07.10.13

05:00:00, Catégories: Nouveautés, Test / Critique  

Par Flo200

Synopsis :

Un matin, une jeune et belle femme se met inexplicablement et inexorablement à pourrir...


Mon avis :

Après avoir signé ces dernières années quelques courts métrages bien dérangés tournant essentiellement autour de la sexualité, de la chair et du sang, le réalisateur québécois Éric Falardeau ("Purgatory", "Cam Shot", "Coming Home", "Crépuscule") nous revient cette fois avec son premier long-métrage, "Thanatomorphose", un film où il va au bout de son sujet et de ses obsessions. Le cinéaste faisant en effet suite, après ses divers courts métrages, à sa thèse qui portait sur le gore, la pornographie et les fluides corporels dans le cinéma...

Le titre en dit déjà long sur ce qui nous attend, la thanatomorphose étant les modifications visibles que la mort provoque sur les organismes. Tout un programme! Le film est un huis clos se déroulant dans l’appartement d'une jeune femme dont le corps est purement et simplement en train de pourrir comme le corps d'un cadavre. Kayden Rose ("Vampyros Lesbos", "Frankenstein Unlimited", "Amy's in the Attic"), qui interprète cette jeune femme, va vraiment donner de sa personne durant tout le film, tournant d’ailleurs la plus grande partie du métrage complètement nue.

Elle ne va pas être épargner durant toute la durée du long métrage, d'une part par son compagnon dans le film, l'actrice jouant une jeune femme assez faible restant en couple avec un homme violent (Ainsi au départ, on se demande si les bleus qui apparaissent sur son corps ne proviennent pas de violences conjugales...) et surtout qui ne la respecte pas et d'autre part car on imagine qu'il n'a pas dû être facile de subir tous ces maquillages successifs...

Ceux-ci sont l’œuvre de Rémy Couture ("Humains", "Discopathe") et David Scherer ("Ouvert 24/7", "The Theatre Bizarre", "Last Caress", "Chimères"), notre spécialiste français des effets spéciaux de maquillage, qui a fait le trajet jusqu'au Canada afin de travailler sur ce projet. Une fois de plus, il a fait un travail absolument incroyable rendant totalement crédible cette transformation pourtant parfaitement improbable.

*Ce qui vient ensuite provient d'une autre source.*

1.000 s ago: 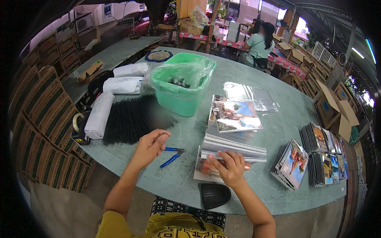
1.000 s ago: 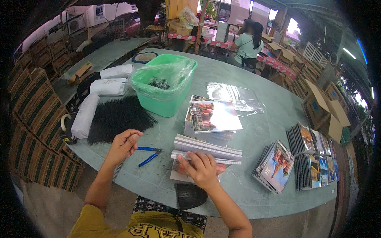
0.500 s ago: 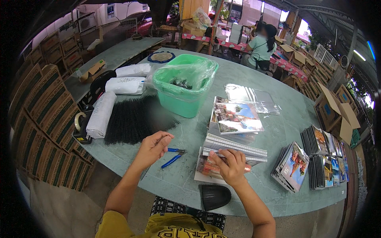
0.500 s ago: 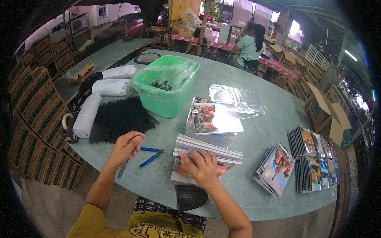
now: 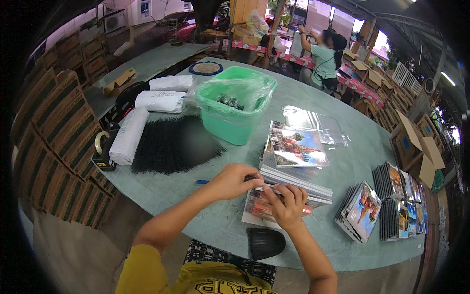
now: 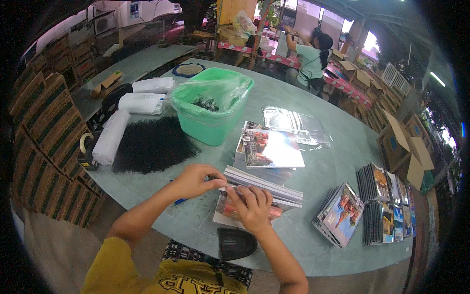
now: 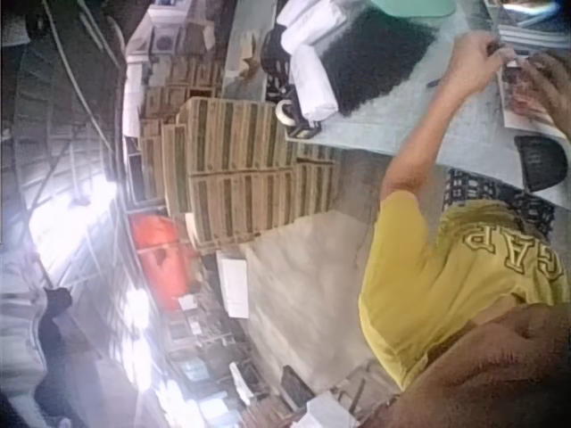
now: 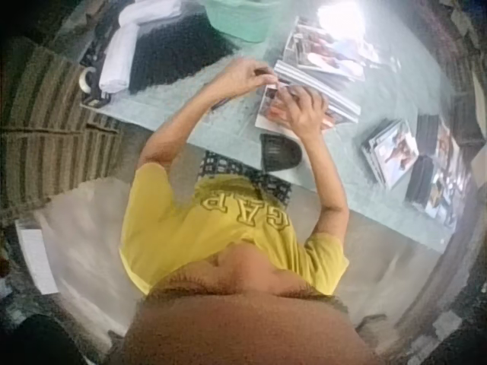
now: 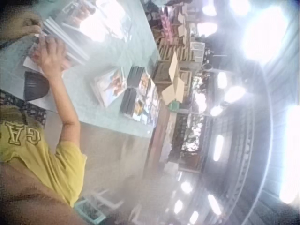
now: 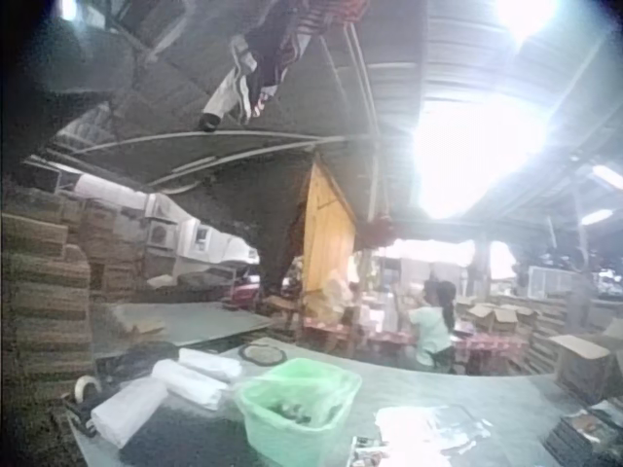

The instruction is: The person places a black spine piece onto the edge of a booklet, secures it, and repeats the process for multiple booklets before stacking them together.

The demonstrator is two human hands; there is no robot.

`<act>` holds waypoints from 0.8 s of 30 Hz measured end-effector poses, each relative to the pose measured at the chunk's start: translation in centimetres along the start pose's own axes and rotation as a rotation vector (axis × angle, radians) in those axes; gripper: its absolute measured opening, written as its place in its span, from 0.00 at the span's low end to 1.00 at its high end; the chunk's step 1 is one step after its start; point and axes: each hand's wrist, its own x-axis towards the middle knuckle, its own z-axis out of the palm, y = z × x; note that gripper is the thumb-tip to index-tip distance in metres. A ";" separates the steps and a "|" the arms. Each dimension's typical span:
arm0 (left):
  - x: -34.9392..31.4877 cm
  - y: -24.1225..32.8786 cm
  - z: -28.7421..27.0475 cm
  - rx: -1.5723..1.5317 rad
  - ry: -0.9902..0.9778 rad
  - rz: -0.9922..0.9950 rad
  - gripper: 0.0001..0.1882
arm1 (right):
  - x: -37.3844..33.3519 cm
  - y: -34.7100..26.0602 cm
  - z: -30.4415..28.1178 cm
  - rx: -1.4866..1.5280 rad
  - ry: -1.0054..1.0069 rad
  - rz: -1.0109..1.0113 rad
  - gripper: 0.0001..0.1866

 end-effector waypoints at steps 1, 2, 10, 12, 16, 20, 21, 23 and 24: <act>0.5 0.0 -0.4 -0.021 -0.072 -0.050 0.10 | 0.1 0.0 -0.1 0.022 -0.002 0.002 0.22; 1.0 0.1 -0.9 -0.042 -0.143 -0.100 0.10 | 0.2 -0.2 -0.3 0.043 -0.003 0.004 0.22; 2.1 0.0 -1.1 -0.128 -0.237 -0.253 0.13 | 0.5 0.1 0.0 0.063 0.031 0.012 0.20; 2.1 -0.7 -0.8 -0.111 -0.213 -0.147 0.12 | 0.4 0.1 0.1 0.057 0.036 0.015 0.19; 2.1 -0.5 -0.7 -0.080 -0.187 -0.129 0.11 | 0.4 0.1 0.1 0.065 0.028 0.023 0.18; 2.0 -0.4 -0.6 -0.020 -0.107 -0.083 0.11 | 1.4 -0.7 -0.5 0.132 -0.057 0.032 0.14; 2.0 -0.3 -0.5 0.007 -0.082 -0.047 0.11 | 1.8 -0.9 -0.7 0.180 -0.100 0.036 0.14; 1.4 0.5 -0.9 -0.059 0.013 -0.266 0.13 | 2.6 -1.4 -1.0 0.156 -0.269 0.171 0.13; 1.0 0.8 -1.0 -0.096 0.062 -0.375 0.14 | 3.0 -1.4 -1.1 0.142 -0.356 0.236 0.13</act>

Le film est très noir, très glauque, n’hésitant à aucun moment à repousser les limites de l’abject et à pousser le spectateur dans ses derniers retranchements avec des scènes parfois bien craspecs. Le film est bien entendu à réserver à un public averti et habitué à ce type de pellicules déviantes. Éric Falardeau se situe quelque part entre David Cronenberg et Jörg Buttgereit, allant plus loin que le premier, mais tout de même moins que le second, mais surtout il les rejoint au niveau des thématiques.

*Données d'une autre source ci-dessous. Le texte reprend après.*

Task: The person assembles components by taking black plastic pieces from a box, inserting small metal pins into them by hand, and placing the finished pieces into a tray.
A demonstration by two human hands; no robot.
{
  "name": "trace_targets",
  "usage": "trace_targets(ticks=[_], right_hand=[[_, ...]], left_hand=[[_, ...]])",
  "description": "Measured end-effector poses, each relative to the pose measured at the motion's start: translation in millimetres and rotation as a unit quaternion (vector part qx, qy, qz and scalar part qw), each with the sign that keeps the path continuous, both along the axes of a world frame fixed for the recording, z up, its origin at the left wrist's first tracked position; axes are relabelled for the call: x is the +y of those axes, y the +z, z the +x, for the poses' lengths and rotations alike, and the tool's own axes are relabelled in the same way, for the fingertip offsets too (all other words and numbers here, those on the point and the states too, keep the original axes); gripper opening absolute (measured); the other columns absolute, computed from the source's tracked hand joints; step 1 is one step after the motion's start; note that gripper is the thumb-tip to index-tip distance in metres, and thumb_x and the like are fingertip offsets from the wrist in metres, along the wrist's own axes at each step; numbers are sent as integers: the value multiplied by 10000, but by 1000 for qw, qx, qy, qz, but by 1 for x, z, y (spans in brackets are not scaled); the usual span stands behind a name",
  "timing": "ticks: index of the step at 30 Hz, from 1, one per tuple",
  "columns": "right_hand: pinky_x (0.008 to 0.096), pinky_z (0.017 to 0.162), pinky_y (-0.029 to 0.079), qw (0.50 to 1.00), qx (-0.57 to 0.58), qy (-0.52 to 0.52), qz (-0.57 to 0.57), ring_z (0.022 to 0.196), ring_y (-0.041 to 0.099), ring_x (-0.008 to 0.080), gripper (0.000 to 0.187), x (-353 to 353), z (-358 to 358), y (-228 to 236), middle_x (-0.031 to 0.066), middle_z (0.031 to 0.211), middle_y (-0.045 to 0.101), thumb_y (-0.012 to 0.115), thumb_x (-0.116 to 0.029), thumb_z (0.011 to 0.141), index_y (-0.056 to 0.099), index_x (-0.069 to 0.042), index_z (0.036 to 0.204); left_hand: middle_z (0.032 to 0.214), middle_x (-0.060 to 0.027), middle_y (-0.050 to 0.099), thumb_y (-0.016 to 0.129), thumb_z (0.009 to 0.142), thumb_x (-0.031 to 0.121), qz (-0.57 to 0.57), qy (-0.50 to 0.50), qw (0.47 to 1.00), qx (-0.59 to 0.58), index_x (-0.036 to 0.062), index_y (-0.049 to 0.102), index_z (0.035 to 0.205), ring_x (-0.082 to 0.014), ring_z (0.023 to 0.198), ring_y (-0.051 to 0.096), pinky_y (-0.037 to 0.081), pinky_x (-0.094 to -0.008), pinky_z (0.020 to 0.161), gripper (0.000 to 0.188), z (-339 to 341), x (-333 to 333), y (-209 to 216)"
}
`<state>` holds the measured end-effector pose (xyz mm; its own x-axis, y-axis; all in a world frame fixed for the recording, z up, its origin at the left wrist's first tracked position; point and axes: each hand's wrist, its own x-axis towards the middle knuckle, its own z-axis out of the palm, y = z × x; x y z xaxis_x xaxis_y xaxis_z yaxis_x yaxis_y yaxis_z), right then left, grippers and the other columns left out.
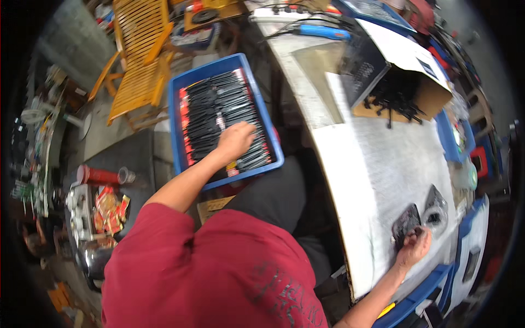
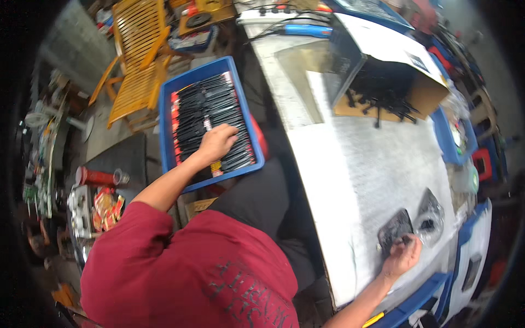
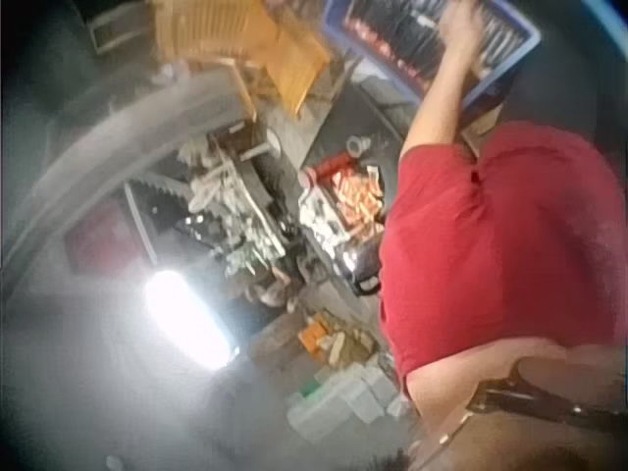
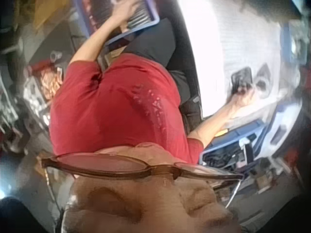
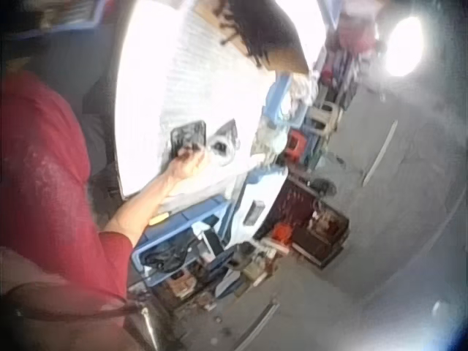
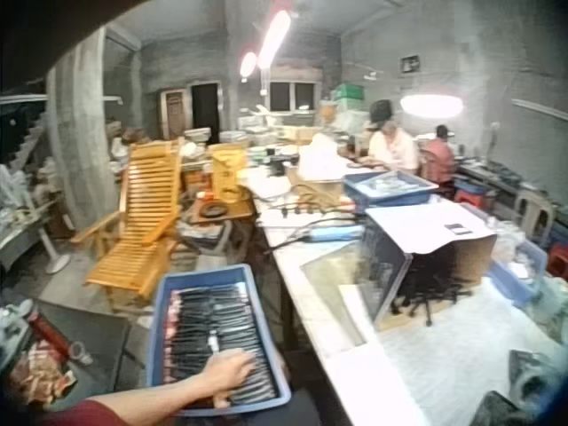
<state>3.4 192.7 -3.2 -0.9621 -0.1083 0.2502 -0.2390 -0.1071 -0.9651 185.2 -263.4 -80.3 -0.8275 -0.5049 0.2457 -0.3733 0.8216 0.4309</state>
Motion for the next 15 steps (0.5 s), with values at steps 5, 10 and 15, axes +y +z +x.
trace_targets(ticks=[5, 10, 15], right_hand=[[155, 395, 332, 999, -23, 0, -24, 531, 478, 69, 160, -13, 4, 0, 27, 683, 514, 501, -182, 837, 521, -29, 881], [157, 394, 316, 998, -35, 20, -38, 458, 420, 56, 164, -16, 8, 3, 38, 663, 513, 503, -186, 839, 519, -22, 841], [168, 416, 321, 999, -27, 22, -38, 454, 392, 43, 136, -17, 9, 7, 4, 630, 490, 501, -160, 843, 517, -29, 813]], left_hand=[[728, -97, 544, 568, 725, 28, 73, -103, 981, 145, 0, 568, 860, -200, 623, 551, 439, -278, 568, 138, -31, 28, 56], [715, -96, 530, 578, 720, 34, 83, -253, 946, 187, 4, 558, 863, -192, 618, 539, 436, -268, 566, 148, -90, 73, 107], [777, -124, 548, 559, 728, 56, 40, -361, 911, 194, 20, 550, 890, -260, 748, 558, 442, -337, 645, 166, -187, 108, 108]])
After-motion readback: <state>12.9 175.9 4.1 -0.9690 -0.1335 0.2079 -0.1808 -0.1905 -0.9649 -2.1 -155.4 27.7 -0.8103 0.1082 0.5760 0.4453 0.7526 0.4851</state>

Le réalisateur est allé quasiment au bout du sujet de sa thèse, sauf peut-être en ce qui concerne la pornographie, car malgré le fait que les acteurs se baladent la plus part du temps nus dans le film et malgré des scènes sexuellement très explicites, celles-ci resteront suggérées ou filmées de façon non frontales contrairement à d'autres films extrêmes qui n'hésitent pas à franchir le pas comme par exemple "The Bunny Game" ou "Subconscious Cruelty".

Le film est un petit budget, mais a tout de même de la gueule, même si les faibles moyens se ressentent dans la façon de filmer, les décors etc... La musique, très belle et distillée avec parcimonie, apportant un côté assez mélancolique au film, surtout dans sa dernière partie dont la beauté macabre réjouira les amateurs de gore.

Le cinéaste conservera jusqu’à la fin un côté très humain à son personnage (Même si celui-ci va quelque peu basculer dans la folie !), en montrant notamment la jeune femme essayant par exemple de se maquiller afin de se redonner un peu d'éclat et de tenter de cacher sa dégradation ou encore lorsque celle-ci essayera de ralentir le pourrissement de son corps en prenant un bain glacé...

Avec "Thanatomorphose", Falardeau signe un film d’une noirceur totale, sans espoir et jusqu’au-boutiste, n’épargnant ni son personnage principal, ni le spectateur. Une œuvre extrême, dérangeante, mais aussi très belle !

"Thanatomorphose" est sorti dans une édition limitée et numérotée à 100 exemplaires signés par le réalisateur et les trois acteurs principaux du film. Cette édition n'est évidemment plus trouvable mais vous pouvez autrement vous procurer celui-ci dans son édition suédoise, espagnole (pourvue de sous-titres français) ou encore patienter jusqu'au 21 janvier 2014 pour vous acheter l'édition américaine qui sortira chez Unearthed Films et déjà pré-commandable. Des sorties sont prévues dans pas mal d'autres pays, notamment en Angleterre et en Australie grâce à Monster Pictures, mais à quand une édition française?